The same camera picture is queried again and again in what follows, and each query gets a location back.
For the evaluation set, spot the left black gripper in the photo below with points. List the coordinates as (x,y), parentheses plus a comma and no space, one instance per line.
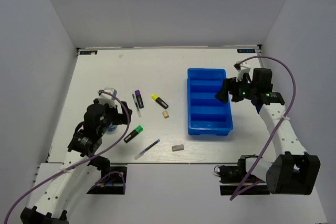
(121,117)

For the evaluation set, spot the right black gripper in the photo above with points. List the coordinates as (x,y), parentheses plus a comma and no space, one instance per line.
(230,84)

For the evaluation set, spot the round blue tape roll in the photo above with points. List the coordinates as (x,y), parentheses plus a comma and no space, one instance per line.
(112,128)

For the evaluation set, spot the white green pen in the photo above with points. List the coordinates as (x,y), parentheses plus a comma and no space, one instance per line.
(136,105)

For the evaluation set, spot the green cap highlighter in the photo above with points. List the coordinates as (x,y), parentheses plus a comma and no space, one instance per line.
(133,134)

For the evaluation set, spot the purple cap highlighter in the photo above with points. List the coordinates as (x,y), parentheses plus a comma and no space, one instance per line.
(139,99)

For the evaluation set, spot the blue clear pen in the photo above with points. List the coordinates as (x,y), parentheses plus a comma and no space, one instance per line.
(146,149)

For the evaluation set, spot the yellow cap highlighter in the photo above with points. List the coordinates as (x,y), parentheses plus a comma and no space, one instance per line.
(159,101)

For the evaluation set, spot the beige small eraser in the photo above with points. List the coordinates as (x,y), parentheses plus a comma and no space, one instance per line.
(165,114)

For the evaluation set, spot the grey rectangular eraser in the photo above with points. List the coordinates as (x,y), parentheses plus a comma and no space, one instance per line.
(177,147)

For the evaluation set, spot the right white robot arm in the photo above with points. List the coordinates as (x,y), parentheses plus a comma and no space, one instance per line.
(294,171)

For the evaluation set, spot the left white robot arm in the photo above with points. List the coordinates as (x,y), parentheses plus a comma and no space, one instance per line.
(83,164)

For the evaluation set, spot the blue compartment tray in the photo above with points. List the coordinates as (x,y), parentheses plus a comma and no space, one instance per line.
(205,114)

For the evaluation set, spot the right corner label sticker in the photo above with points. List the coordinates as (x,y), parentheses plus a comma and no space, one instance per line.
(246,51)

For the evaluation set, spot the corner label sticker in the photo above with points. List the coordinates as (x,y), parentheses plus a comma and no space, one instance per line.
(88,52)
(246,51)

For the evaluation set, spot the left corner label sticker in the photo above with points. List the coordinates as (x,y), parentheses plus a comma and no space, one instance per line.
(88,52)

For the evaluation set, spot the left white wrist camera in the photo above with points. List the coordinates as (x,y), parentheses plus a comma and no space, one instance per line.
(106,96)

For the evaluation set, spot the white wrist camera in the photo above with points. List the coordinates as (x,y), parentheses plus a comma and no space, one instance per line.
(106,96)
(242,68)

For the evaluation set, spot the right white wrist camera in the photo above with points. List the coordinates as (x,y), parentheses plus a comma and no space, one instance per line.
(242,68)

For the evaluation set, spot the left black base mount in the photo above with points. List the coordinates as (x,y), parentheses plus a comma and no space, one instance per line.
(113,181)

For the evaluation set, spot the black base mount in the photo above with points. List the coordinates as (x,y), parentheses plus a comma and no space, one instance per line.
(113,181)
(229,179)

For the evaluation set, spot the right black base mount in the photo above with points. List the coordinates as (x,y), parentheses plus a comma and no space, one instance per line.
(229,179)

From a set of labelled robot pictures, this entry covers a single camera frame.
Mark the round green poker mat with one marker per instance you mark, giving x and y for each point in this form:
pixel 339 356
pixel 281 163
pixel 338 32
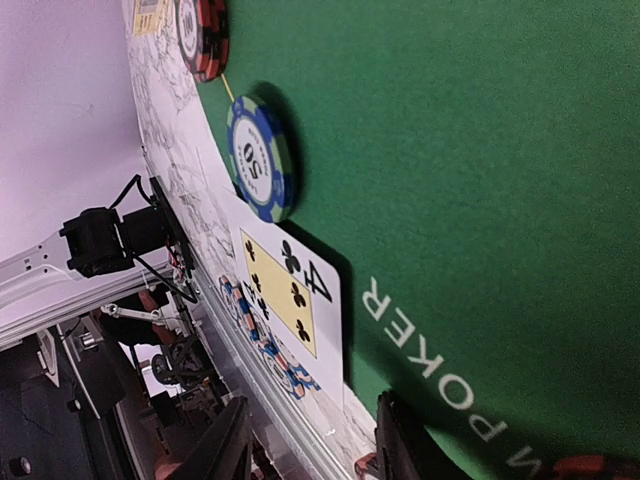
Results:
pixel 471 168

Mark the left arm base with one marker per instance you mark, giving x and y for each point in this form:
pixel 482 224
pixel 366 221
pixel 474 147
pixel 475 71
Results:
pixel 101 241

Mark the brown chip stack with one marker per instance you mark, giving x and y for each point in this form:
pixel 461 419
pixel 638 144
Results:
pixel 367 467

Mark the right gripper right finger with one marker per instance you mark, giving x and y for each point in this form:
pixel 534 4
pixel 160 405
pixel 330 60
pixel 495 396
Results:
pixel 404 448

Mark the front aluminium rail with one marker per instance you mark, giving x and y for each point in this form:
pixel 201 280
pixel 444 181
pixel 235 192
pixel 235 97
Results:
pixel 305 438

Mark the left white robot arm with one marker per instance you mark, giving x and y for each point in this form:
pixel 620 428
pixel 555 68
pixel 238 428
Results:
pixel 38 290

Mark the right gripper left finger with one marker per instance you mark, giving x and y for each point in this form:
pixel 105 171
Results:
pixel 224 451

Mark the scattered blue ten chip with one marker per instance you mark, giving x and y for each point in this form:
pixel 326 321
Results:
pixel 287 372

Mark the teal chip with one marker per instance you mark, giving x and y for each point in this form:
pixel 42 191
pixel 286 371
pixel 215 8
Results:
pixel 261 164

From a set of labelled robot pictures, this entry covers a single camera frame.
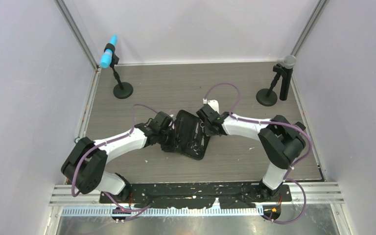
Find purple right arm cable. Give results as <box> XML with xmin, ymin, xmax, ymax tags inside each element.
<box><xmin>203</xmin><ymin>83</ymin><xmax>313</xmax><ymax>226</ymax></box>

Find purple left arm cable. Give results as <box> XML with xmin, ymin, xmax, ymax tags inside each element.
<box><xmin>70</xmin><ymin>103</ymin><xmax>163</xmax><ymax>222</ymax></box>

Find blue microphone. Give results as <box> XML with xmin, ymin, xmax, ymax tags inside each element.
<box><xmin>100</xmin><ymin>35</ymin><xmax>119</xmax><ymax>68</ymax></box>

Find black right microphone stand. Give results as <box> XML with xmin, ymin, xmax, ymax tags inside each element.
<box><xmin>256</xmin><ymin>64</ymin><xmax>286</xmax><ymax>107</ymax></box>

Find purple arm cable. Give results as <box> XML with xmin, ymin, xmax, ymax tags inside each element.
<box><xmin>70</xmin><ymin>103</ymin><xmax>163</xmax><ymax>222</ymax></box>
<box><xmin>203</xmin><ymin>83</ymin><xmax>313</xmax><ymax>226</ymax></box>

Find black zip tool case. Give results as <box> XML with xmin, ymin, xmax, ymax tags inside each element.
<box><xmin>174</xmin><ymin>110</ymin><xmax>210</xmax><ymax>161</ymax></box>

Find aluminium frame rail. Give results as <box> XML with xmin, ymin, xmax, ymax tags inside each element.
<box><xmin>49</xmin><ymin>182</ymin><xmax>344</xmax><ymax>217</ymax></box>

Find black left microphone stand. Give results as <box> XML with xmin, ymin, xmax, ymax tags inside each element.
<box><xmin>110</xmin><ymin>55</ymin><xmax>134</xmax><ymax>99</ymax></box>

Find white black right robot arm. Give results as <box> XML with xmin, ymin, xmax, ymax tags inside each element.
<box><xmin>196</xmin><ymin>104</ymin><xmax>306</xmax><ymax>201</ymax></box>

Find silver thinning scissors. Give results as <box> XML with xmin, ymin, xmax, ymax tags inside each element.
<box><xmin>191</xmin><ymin>138</ymin><xmax>206</xmax><ymax>156</ymax></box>

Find black microphone stand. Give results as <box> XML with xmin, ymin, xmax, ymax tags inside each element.
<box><xmin>256</xmin><ymin>64</ymin><xmax>286</xmax><ymax>107</ymax></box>
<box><xmin>110</xmin><ymin>55</ymin><xmax>134</xmax><ymax>99</ymax></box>

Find black mounting base plate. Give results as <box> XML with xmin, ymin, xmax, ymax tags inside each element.
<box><xmin>99</xmin><ymin>182</ymin><xmax>292</xmax><ymax>209</ymax></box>

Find black silver microphone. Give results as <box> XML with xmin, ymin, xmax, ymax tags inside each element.
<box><xmin>280</xmin><ymin>55</ymin><xmax>296</xmax><ymax>101</ymax></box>

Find silver hair scissors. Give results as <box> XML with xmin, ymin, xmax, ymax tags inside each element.
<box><xmin>194</xmin><ymin>120</ymin><xmax>205</xmax><ymax>140</ymax></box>

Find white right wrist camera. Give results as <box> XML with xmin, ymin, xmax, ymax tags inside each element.
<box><xmin>203</xmin><ymin>98</ymin><xmax>220</xmax><ymax>113</ymax></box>

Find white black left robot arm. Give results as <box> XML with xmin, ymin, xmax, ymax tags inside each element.
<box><xmin>61</xmin><ymin>112</ymin><xmax>174</xmax><ymax>203</ymax></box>

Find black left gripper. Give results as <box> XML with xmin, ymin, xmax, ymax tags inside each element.
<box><xmin>157</xmin><ymin>127</ymin><xmax>182</xmax><ymax>154</ymax></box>

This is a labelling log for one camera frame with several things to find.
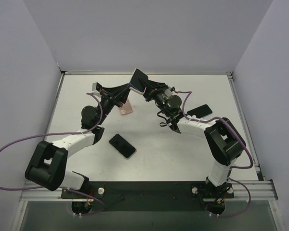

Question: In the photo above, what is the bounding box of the teal phone black screen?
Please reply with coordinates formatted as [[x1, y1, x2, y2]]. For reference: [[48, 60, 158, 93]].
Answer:
[[186, 104, 212, 118]]

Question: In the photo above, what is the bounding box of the pink phone case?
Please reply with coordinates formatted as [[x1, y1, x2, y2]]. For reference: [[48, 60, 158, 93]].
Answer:
[[119, 99, 133, 116]]

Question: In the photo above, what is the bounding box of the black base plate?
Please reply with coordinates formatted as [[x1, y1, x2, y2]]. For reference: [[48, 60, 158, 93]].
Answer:
[[61, 181, 234, 214]]

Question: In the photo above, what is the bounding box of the aluminium front rail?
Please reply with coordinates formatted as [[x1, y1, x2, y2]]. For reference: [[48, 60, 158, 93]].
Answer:
[[19, 180, 278, 202]]

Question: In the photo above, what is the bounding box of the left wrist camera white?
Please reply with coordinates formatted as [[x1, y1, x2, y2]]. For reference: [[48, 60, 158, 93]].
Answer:
[[92, 82, 103, 97]]

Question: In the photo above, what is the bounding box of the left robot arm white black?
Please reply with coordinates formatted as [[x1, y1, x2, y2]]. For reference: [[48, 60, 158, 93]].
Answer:
[[25, 83, 130, 198]]

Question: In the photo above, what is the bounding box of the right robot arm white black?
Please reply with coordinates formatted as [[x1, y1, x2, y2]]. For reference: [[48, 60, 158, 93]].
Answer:
[[130, 78, 246, 188]]

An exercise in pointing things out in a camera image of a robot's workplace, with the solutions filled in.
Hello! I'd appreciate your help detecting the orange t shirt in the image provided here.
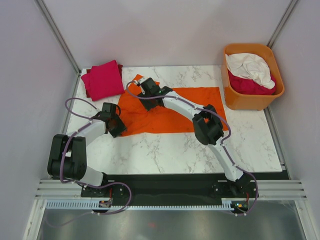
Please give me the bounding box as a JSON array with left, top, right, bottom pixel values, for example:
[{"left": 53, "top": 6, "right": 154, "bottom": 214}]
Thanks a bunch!
[{"left": 117, "top": 87, "right": 226, "bottom": 137}]

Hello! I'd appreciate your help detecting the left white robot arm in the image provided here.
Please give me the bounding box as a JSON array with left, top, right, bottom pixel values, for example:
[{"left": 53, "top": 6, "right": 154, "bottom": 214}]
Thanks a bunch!
[{"left": 47, "top": 102, "right": 127, "bottom": 197}]

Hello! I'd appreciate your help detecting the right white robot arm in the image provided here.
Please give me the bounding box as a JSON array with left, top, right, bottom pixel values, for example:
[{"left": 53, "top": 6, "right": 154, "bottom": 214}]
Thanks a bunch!
[{"left": 134, "top": 77, "right": 250, "bottom": 197}]

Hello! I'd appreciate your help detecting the folded pink t shirt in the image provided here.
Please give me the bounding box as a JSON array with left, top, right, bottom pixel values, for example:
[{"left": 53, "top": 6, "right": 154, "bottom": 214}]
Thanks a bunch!
[{"left": 80, "top": 59, "right": 125, "bottom": 102}]

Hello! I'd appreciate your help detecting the crimson t shirt in basket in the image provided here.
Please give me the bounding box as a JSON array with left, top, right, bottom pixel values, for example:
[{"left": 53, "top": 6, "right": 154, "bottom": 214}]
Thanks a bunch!
[{"left": 228, "top": 70, "right": 276, "bottom": 95}]

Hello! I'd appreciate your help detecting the orange plastic basket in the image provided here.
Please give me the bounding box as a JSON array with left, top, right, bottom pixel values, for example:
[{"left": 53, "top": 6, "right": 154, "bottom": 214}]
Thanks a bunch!
[{"left": 220, "top": 43, "right": 285, "bottom": 111}]

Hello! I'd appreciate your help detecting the white t shirt in basket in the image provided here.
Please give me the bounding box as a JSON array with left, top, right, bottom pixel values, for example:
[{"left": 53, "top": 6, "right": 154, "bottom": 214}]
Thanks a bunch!
[{"left": 225, "top": 53, "right": 276, "bottom": 90}]

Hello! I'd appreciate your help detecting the aluminium rail frame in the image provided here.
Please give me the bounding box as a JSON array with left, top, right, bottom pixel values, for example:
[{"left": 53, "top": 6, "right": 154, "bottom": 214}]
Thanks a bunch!
[{"left": 35, "top": 180, "right": 307, "bottom": 201}]

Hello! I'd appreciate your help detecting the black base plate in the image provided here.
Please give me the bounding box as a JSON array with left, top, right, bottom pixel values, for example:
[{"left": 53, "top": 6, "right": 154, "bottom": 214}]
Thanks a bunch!
[{"left": 81, "top": 173, "right": 259, "bottom": 207}]

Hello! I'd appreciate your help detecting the white slotted cable duct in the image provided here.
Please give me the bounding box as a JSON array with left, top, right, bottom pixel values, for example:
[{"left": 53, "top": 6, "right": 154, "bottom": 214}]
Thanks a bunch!
[{"left": 46, "top": 199, "right": 234, "bottom": 211}]

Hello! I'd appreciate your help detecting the left corner aluminium post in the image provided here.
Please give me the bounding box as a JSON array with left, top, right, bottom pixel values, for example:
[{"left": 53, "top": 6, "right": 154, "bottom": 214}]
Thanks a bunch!
[{"left": 34, "top": 0, "right": 81, "bottom": 75}]

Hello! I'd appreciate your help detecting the corner aluminium post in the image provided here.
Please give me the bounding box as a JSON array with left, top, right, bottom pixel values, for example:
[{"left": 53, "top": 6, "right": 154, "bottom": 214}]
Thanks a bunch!
[
  {"left": 34, "top": 0, "right": 81, "bottom": 75},
  {"left": 266, "top": 0, "right": 300, "bottom": 49}
]

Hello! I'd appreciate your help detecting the right corner aluminium post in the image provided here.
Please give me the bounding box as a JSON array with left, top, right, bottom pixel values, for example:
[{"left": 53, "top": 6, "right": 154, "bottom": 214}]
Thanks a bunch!
[{"left": 266, "top": 0, "right": 300, "bottom": 49}]

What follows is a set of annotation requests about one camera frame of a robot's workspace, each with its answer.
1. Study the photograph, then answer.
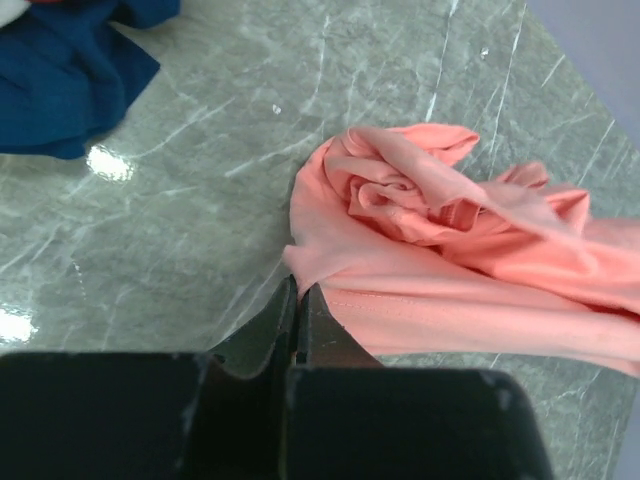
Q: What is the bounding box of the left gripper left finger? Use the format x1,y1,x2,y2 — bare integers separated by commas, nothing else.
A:
209,275,298,378

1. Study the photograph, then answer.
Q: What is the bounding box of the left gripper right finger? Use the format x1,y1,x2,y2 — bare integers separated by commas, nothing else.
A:
295,285,383,369

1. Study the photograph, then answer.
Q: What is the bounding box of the pink t shirt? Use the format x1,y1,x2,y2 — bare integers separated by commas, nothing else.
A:
283,124,639,376

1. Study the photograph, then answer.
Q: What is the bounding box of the blue t shirt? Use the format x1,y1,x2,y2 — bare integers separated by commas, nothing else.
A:
1,0,181,160

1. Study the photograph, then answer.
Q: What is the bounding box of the white t shirt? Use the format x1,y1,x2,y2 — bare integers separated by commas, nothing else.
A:
0,0,30,27

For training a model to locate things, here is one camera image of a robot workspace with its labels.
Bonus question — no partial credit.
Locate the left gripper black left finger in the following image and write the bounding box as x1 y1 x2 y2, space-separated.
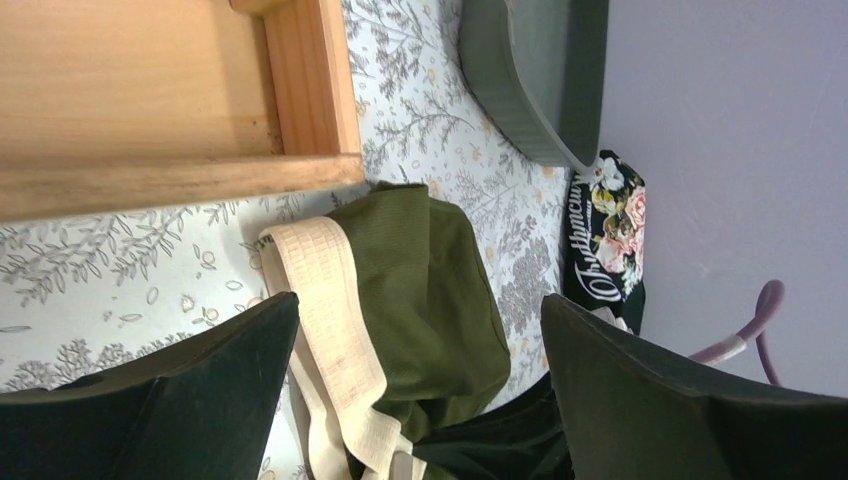
1 292 299 479

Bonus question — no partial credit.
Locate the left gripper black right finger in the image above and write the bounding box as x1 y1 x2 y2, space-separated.
540 295 847 479

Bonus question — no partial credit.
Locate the olive green underwear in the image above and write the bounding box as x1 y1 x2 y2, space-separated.
256 183 511 479

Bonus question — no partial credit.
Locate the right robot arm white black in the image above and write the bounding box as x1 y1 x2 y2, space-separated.
413 374 575 479

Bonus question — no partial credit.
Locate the black floral garment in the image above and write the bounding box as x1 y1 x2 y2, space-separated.
560 150 647 335

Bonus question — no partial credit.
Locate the wooden clothes rack stand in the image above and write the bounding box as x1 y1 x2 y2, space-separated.
1 1 364 222

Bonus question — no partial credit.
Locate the grey plastic bin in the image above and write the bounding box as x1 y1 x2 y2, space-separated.
458 0 609 172

++++

Problem statement | Within the entries above, find every line where the string "follows" occurs, and copy it.

Task answer |
The same camera picture is queried again and again in what follows, and each query gets a location back.
What follows is a set of annotation requests about one camera frame of a robot's workspace, each with its answer.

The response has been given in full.